WORK INSTRUCTIONS. Lines holding the word "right" are the ones to copy from the data below.
--------------------------------------------------
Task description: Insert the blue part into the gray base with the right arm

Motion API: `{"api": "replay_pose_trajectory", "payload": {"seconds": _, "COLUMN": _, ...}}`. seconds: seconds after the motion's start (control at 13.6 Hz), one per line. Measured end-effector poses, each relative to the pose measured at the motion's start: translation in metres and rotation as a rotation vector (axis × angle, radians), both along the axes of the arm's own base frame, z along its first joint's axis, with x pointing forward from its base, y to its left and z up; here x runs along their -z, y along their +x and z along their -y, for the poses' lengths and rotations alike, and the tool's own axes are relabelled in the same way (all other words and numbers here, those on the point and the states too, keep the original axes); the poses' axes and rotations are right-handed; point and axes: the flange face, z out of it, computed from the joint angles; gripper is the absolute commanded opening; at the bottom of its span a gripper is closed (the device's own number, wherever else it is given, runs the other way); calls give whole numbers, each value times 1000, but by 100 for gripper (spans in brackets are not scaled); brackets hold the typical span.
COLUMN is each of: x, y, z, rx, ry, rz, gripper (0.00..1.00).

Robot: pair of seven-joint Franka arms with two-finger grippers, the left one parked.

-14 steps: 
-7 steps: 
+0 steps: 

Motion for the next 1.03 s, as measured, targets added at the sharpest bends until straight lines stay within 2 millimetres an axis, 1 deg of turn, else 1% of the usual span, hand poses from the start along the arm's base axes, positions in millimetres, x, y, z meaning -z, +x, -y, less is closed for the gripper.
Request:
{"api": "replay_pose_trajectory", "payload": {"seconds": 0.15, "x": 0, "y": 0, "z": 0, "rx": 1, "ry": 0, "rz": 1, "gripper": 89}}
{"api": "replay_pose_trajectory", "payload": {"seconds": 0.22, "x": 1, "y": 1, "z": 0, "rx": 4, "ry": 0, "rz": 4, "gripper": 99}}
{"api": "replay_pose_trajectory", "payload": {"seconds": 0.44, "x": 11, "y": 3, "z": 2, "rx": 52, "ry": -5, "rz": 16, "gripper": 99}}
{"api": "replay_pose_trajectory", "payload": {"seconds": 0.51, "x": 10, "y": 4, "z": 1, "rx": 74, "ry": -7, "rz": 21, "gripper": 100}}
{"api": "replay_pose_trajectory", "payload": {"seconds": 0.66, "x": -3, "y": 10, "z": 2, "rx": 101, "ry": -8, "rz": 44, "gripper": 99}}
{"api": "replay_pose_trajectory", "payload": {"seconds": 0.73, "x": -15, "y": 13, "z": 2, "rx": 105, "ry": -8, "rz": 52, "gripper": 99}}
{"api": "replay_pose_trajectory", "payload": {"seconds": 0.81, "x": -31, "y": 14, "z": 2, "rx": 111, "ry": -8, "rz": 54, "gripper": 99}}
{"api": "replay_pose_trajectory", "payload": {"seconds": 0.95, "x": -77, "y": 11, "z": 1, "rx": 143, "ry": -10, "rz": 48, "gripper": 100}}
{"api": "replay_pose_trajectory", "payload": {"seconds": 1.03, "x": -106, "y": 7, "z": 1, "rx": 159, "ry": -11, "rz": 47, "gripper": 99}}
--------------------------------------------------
ANSWER FOR THIS EXERCISE.
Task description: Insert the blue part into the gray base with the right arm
Motion API: `{"api": "replay_pose_trajectory", "payload": {"seconds": _, "COLUMN": _, ...}}`. seconds: seconds after the motion's start (control at 13.6 Hz), one per line. Measured end-effector poses, each relative to the pose measured at the motion's start: translation in metres and rotation as a rotation vector (axis × angle, radians), both along the axes of the arm's own base frame, z along its first joint's axis, with x pointing forward from its base, y to its left and z up; here x runs along their -z, y along their +x and z along their -y, for the poses' lengths and rotations alike, and the tool's own axes are relabelled in the same way (all other words and numbers here, those on the point and the states too, keep the original axes); the poses' axes and rotations are right-handed; point and axes: the flange face, z out of it, computed from the joint angles; gripper is the absolute commanded opening; at the bottom of its span a gripper is closed (the device's own number, wherever else it is given, runs the other way); calls give whole numbers, each value times 1000, but by 100 for gripper (spans in brackets are not scaled); brackets hold the typical span.

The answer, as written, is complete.